Gambian Prosecutor Hassan Bubacar Jallow had called for a life sentence for the singer who rose to fame in Rwanda as a champion of traditional culture. Jallow says his music was a clear provocation for Hutu extremists to slaughter moderate fellow Hutus and minority Tutsis during the 100-day killing spree.

Rise up

According to eyewitness reports, many of the Hutu killers sang Bikindi’s songs as they hacked or beat to death Tutsis with government-issued machetes. "In his songs, Bikindi said we had to fight the Tutsis with all our strength, that the Tutsis wanted to bring back serfdom,” a witness said during the trial.

The witness, a former Interahamwe member who is serving a life sentence in Rwanda for his role in the killing spree said the songs were "full of allusions and images, the meaning of which was clear to any Rwandan.

At that time Bikindi fled to the Netherlands where he was arrested at a centre for asylum seekers in Leiden in 2001. His trial in Arusha opened in September 2006. He pleaded not guilty to all the charges saying he never wrote a song advocating killing anyone and couldn’t stop the genocidaires from singing his songs.

Hate media

It is not the first time the Rwanda tribunal dealt with hate speech. In an earlier media judgment, the court convicted three major media players for inciting genocide. Hassan Ngeze, director and editor of the newspaper Kangura, was, among other things, found guilty for inflammatory articles written to incite ethnic hatred.

Others were Rwanda’s genocidal ideologues, historian Ferdinand Nahimana and lawyer Jean- Bosco Barayagwiza, who were in charge of radical Hutu radio station RTLM. The radio station coordinated the genocide, gave death tolls like weather reports and urged death squads to go to villages where ‘’the work’’ wasn’t finished yet.

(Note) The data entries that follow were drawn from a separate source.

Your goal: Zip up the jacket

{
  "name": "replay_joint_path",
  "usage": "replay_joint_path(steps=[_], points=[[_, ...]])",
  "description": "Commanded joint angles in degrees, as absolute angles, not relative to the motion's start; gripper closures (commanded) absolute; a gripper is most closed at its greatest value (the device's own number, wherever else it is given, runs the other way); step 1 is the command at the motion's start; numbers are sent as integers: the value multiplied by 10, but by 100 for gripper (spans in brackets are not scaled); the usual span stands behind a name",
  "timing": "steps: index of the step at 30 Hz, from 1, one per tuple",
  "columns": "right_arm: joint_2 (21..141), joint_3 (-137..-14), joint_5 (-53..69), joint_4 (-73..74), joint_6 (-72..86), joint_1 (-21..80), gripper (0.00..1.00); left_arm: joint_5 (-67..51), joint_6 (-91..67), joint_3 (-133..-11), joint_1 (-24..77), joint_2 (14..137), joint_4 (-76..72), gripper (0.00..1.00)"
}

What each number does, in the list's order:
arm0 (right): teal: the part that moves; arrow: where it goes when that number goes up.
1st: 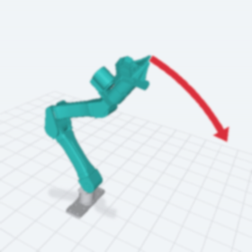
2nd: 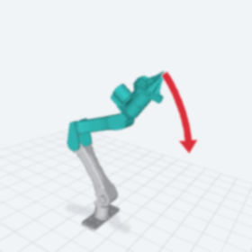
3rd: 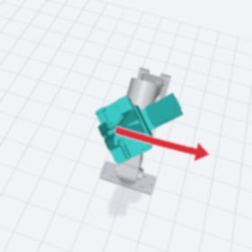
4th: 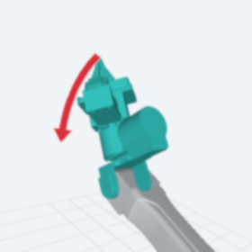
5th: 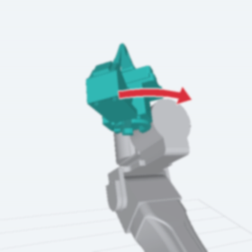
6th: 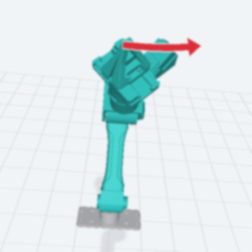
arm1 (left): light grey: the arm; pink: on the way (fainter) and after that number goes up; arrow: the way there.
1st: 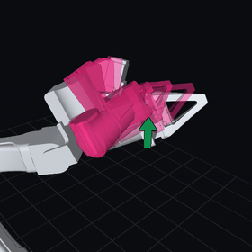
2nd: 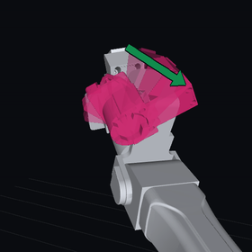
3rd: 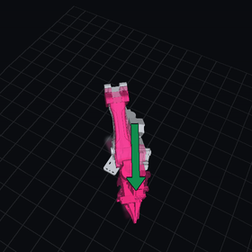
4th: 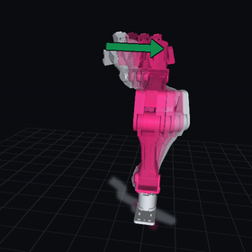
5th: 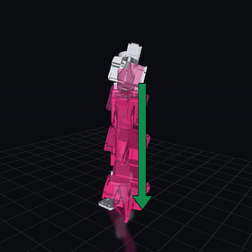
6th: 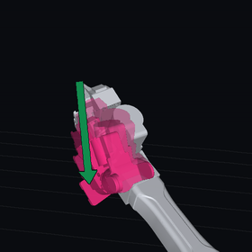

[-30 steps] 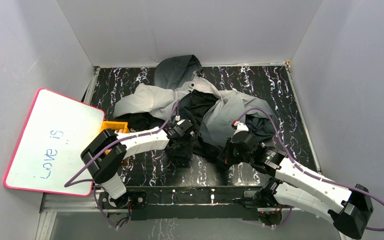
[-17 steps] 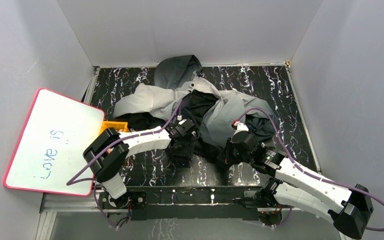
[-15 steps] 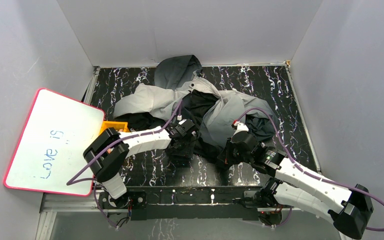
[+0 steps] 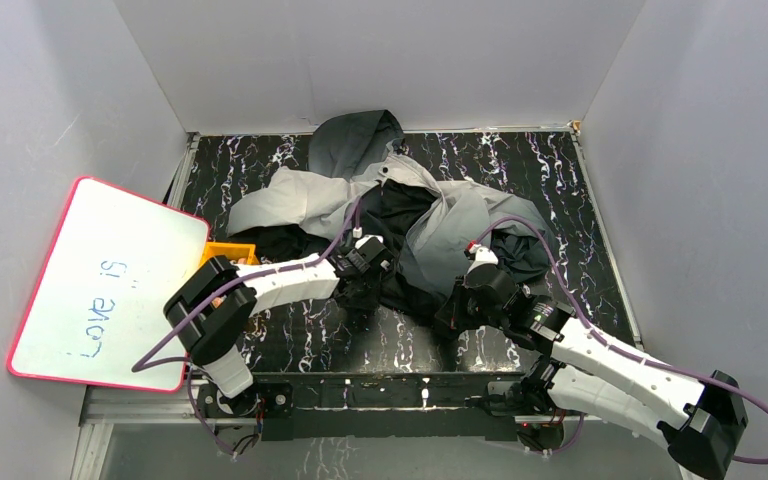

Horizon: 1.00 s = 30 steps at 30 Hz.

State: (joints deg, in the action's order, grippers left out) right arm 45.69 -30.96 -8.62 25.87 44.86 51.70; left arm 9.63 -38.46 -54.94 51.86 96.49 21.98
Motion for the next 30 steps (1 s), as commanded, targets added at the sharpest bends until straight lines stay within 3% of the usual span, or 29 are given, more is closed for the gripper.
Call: replay_joint_path(steps=[1,6,22,30], points=[[448,-308,-93,237,451,513,100,53,-400,-483,519,1029,225,78],[445,-306,-93,236,451,513,100,57,-402,-477,519,1016,223,100],[438,-313,-72,224,454,513,100,43,-406,-433,501,830,183,100],[429,-288,17,115,455,513,100,42,-429,-401,493,708,146,100]])
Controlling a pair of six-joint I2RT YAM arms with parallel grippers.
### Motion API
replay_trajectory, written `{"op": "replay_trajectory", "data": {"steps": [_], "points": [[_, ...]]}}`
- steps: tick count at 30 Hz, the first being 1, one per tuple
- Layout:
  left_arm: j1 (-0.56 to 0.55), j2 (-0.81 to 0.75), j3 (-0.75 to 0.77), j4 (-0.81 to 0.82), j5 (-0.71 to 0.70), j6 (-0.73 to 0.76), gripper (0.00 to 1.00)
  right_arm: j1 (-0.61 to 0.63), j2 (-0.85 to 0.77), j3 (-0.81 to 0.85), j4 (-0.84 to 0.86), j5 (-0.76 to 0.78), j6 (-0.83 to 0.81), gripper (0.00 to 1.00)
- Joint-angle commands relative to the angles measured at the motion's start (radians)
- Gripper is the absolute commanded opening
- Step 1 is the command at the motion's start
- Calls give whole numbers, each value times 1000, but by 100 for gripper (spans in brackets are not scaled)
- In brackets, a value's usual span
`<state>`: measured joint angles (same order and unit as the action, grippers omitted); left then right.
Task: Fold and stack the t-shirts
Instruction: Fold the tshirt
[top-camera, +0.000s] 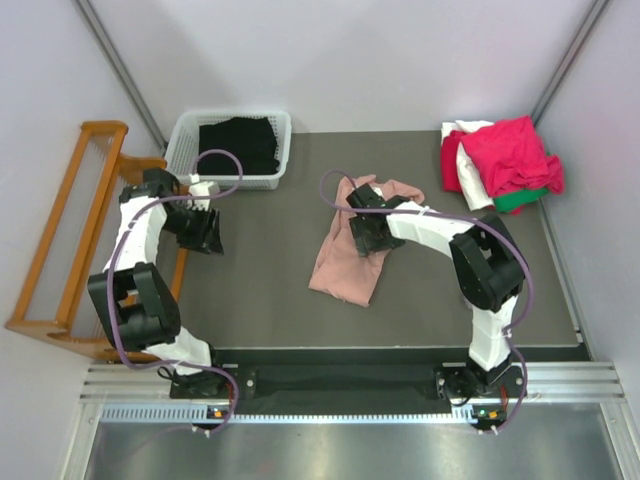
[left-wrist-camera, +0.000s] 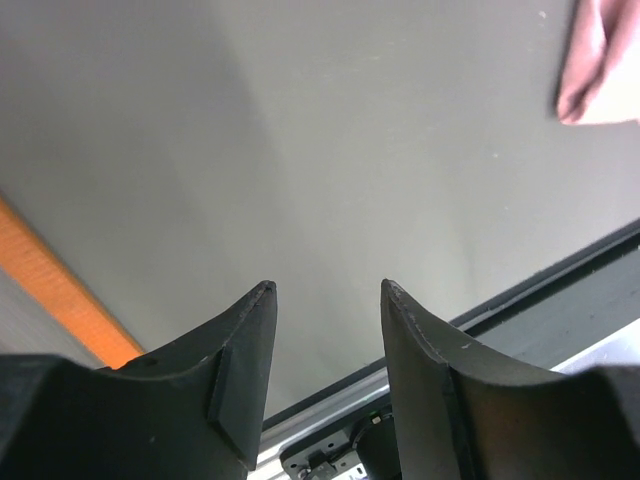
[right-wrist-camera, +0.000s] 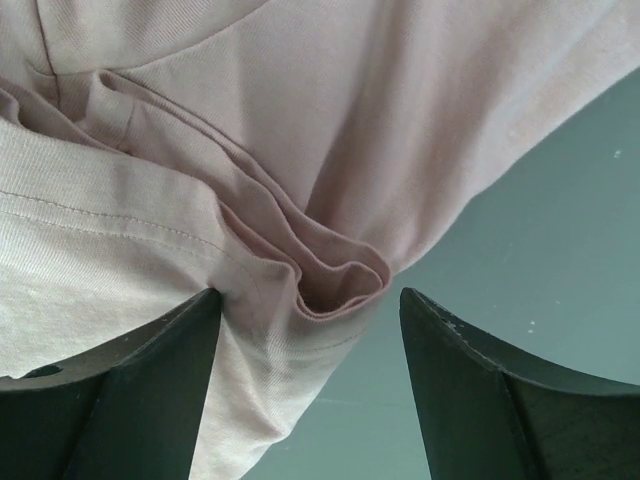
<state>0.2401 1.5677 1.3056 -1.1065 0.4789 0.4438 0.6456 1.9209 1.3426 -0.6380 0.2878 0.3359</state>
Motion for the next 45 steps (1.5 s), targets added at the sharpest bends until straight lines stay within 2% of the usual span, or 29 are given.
{"op": "replay_trajectory", "data": {"steps": [1,2,3,4,5,9,12,15,16,17,21,24,35,45], "points": [[-108,-50,18,-33,-2,-10,51,9,-84,43,-38,112,-32,72],[-195,-58,17,-32,-16,-20,51,14,-103,44,-48,126,-34,72],[-237,-64,15,-30,-48,-25,51,20,-123,46,-73,155,-37,72],[-336,-77,14,-27,-68,-37,51,29,-167,44,-84,165,-31,72],[-367,-81,15,-26,-68,-40,51,34,-192,32,-95,168,-11,72],[-397,-86,34,-13,74,-37,51,61,-369,-68,-114,125,61,73],[-403,-42,52,-6,118,-60,52,110,-495,-196,-95,41,124,73],[-447,23,52,2,121,-79,52,215,-589,-360,-8,-45,193,72],[-482,41,49,16,107,-92,52,288,-600,-396,30,-44,209,72],[-505,58,49,22,96,-99,52,323,-603,-448,47,-41,219,71],[-608,117,29,88,44,-151,53,457,-528,-487,57,13,247,70],[-659,115,-3,163,10,-186,54,485,-479,-476,78,39,242,70],[-702,225,-31,243,35,-189,55,483,-370,-381,107,85,198,70],[-775,318,-28,286,86,-218,55,462,-341,-378,115,79,204,66]]}}
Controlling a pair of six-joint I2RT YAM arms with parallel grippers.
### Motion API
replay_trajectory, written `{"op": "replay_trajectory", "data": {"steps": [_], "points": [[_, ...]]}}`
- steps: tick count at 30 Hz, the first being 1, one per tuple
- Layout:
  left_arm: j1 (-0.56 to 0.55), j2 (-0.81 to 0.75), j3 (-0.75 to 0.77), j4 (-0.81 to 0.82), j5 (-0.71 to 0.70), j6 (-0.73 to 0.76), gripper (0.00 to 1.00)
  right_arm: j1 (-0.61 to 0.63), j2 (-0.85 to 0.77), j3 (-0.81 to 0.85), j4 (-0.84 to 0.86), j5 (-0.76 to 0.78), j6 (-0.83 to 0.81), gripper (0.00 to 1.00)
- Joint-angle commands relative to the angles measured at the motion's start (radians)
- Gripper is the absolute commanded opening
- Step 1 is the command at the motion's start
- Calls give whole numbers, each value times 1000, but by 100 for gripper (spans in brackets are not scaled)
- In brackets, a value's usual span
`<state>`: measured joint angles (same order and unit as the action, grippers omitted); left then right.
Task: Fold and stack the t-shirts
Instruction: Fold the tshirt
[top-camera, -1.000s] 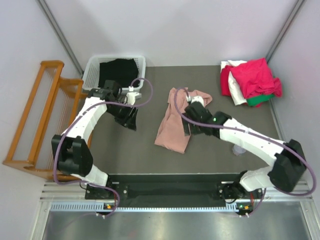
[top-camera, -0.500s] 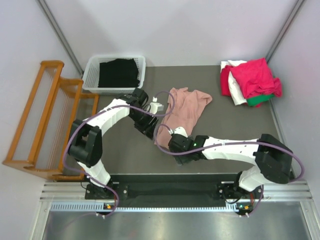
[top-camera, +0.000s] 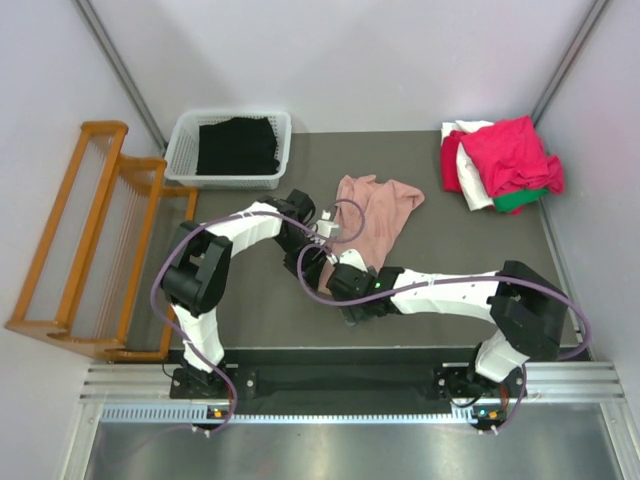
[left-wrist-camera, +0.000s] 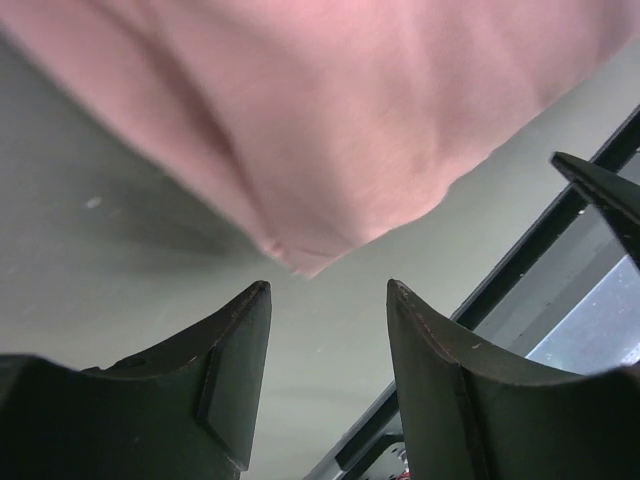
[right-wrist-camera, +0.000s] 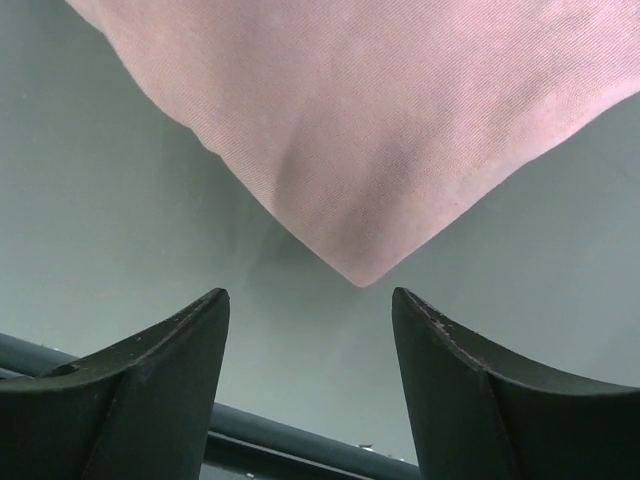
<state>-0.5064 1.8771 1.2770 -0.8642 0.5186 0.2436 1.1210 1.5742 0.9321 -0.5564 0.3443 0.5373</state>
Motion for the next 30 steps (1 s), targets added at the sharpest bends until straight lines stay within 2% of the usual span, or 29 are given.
{"op": "replay_trajectory", "data": {"steps": [1,9,18,30], "points": [[-34,10,4,44,49,-20,55,-16,6,28,35,22,1,65],[-44,-13,30,18,77,-27,55,-75,20,5,67,10,-13,63],[-46,-4,-13,24,57,-13,55,-101,37,2,87,10,-22,61],[-44,1,-21,33,8,-7,54,-107,69,-6,105,-1,-14,48]]}}
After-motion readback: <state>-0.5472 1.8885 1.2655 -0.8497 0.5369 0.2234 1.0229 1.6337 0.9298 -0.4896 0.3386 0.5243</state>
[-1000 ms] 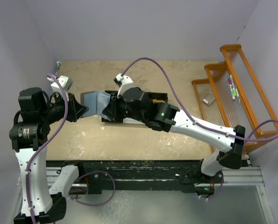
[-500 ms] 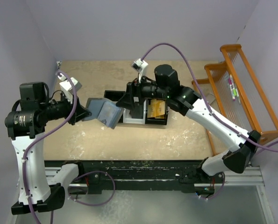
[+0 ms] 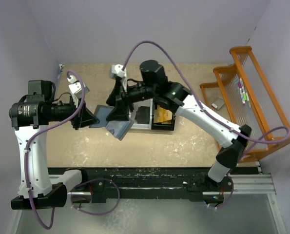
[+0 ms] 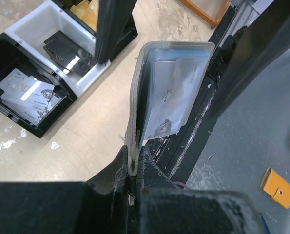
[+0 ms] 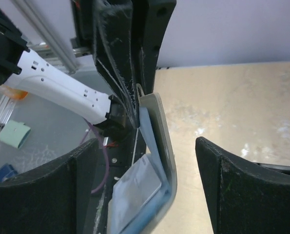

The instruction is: Take the credit cards out of the card holder

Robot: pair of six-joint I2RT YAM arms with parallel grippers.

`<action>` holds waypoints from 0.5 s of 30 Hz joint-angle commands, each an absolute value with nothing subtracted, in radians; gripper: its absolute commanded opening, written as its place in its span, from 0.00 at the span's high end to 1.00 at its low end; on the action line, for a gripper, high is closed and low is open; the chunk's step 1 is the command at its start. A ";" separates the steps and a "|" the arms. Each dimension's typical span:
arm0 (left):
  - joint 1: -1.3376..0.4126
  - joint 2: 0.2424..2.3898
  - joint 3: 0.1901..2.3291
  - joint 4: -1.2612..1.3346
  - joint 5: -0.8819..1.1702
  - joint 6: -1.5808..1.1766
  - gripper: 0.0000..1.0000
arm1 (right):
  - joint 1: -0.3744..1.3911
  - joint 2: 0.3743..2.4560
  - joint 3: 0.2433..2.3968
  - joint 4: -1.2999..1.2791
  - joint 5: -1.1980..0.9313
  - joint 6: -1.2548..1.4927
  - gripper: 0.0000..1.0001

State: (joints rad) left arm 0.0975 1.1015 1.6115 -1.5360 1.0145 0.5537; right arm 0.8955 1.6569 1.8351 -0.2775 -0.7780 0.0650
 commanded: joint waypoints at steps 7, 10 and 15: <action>0.078 1.069 1.651 -1.545 1.090 0.628 1.00 | 0.966 1.756 1.937 -0.313 -0.816 0.040 0.73; 0.078 1.061 1.654 -1.493 1.064 0.584 0.88 | 0.966 1.719 1.885 -0.236 -0.830 0.088 1.00; 0.078 0.990 1.645 -1.294 1.028 0.383 0.14 | 0.961 1.630 1.770 -0.039 -0.749 0.198 1.00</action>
State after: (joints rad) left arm 0.0826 1.0527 1.6176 -1.4750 1.0145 0.5308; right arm 0.9665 1.7439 1.8305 -0.2699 -0.7975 0.0883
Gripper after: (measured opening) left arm 0.710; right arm 0.027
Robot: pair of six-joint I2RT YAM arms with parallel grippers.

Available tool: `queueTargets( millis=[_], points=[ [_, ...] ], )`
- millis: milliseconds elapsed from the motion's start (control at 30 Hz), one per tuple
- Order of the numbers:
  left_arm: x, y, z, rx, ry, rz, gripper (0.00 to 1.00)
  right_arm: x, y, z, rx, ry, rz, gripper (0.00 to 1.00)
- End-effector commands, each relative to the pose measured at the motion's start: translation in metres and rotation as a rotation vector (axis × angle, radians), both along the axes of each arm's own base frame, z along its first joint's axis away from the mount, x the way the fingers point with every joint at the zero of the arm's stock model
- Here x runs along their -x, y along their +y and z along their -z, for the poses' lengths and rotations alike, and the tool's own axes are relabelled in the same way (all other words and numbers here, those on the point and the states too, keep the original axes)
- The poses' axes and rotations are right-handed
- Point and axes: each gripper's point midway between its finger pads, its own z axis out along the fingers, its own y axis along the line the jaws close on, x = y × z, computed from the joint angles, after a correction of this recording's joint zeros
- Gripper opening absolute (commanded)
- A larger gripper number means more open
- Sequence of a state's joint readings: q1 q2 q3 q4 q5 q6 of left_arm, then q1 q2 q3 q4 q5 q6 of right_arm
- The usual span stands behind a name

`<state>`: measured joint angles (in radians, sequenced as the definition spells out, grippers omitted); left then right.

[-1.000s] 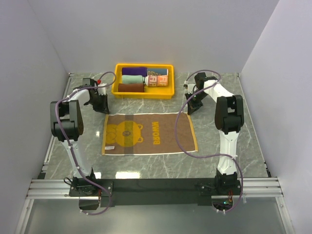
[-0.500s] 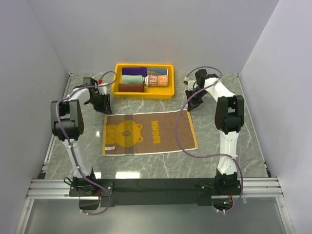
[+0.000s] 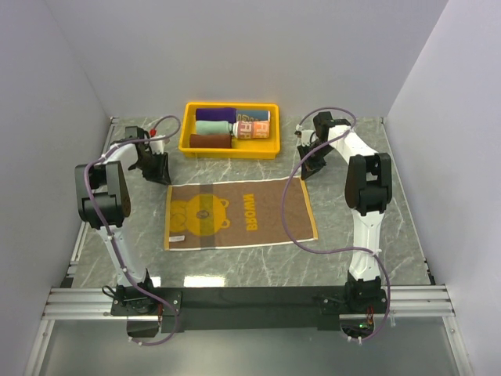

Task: Roll the towels
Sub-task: Fold the towel

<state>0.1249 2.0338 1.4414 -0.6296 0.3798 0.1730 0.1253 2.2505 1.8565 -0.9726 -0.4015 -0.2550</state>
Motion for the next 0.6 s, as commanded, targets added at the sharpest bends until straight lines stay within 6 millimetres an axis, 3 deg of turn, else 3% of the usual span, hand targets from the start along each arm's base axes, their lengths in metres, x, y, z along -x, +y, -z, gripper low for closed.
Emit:
queueTargets(
  millis=[0, 267, 567],
  points=[
    [0.024, -0.003, 0.008, -0.02, 0.061, 0.037, 0.32, 0.001, -0.002, -0.002, -0.005, -0.002, -0.002, 0.0],
    [0.033, -0.016, 0.012, 0.028, 0.087, 0.055, 0.33, 0.002, -0.003, -0.001, -0.007, 0.001, 0.003, 0.0],
    [0.041, -0.021, 0.017, 0.049, 0.113, 0.067, 0.27, 0.001, -0.003, -0.002, -0.008, 0.0, 0.006, 0.0]
  ],
)
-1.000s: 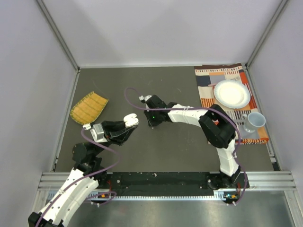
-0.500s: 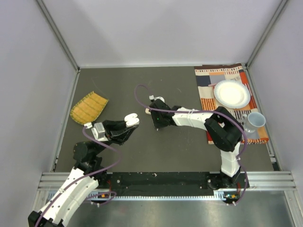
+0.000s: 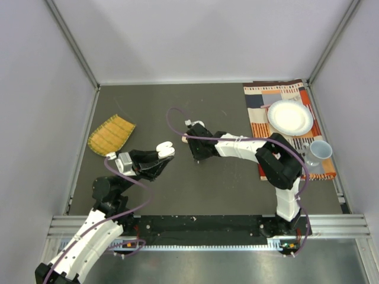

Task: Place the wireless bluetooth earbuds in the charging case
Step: Move the right earbud to the center of the board, then pick up the right earbud from the center of the board.

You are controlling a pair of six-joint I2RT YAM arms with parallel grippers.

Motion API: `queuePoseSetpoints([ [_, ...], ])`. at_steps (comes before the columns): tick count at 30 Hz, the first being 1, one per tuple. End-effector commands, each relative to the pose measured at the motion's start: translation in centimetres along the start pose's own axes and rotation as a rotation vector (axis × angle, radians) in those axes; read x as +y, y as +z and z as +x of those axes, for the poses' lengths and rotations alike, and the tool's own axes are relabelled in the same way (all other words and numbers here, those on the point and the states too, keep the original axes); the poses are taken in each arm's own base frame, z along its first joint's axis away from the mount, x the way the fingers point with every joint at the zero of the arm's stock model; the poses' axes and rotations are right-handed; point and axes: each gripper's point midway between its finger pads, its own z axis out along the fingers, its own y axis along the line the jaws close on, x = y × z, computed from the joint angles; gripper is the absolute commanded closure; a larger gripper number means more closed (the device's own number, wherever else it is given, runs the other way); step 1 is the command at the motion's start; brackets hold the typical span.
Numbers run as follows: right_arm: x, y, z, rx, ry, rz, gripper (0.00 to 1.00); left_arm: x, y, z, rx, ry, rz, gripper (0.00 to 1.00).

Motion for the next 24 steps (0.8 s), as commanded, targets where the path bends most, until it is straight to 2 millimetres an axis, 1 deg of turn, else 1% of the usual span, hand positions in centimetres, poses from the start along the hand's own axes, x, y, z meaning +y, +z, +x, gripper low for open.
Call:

"RTLM broadcasts was a drumbeat calling on listeners to take action against Tutsis,” Judge Navanethem Pillay said. "RTLM spread petrol throughout the country little by little, so that one day it would be able to set fire to the whole country,” she said in 2003.

Georges Ruggiu, a former RTLM producer and reporter, was jailed for 12 years in 2000 after he pleaded guilty to direct and public incitement to commit genocide.

Born in 1954 to farmers in an obscure village in the commune of Rwerere at the foot of the Karisimbi volcano, Simon Bikindi made a name for himself in secondary school playing a combination of modern music and music from his region’s rich cultural tunes, which he continued to draw from throughout his career.

When the war broke out in October 1990, Bikindi was the most popular Rwandan folk singer. However, the war and the advent of multi-party politics became sources of inspiration for his well-known, but controversial songs. His songs have been banned in Rwanda, but they are still played among some Rwandans in exile.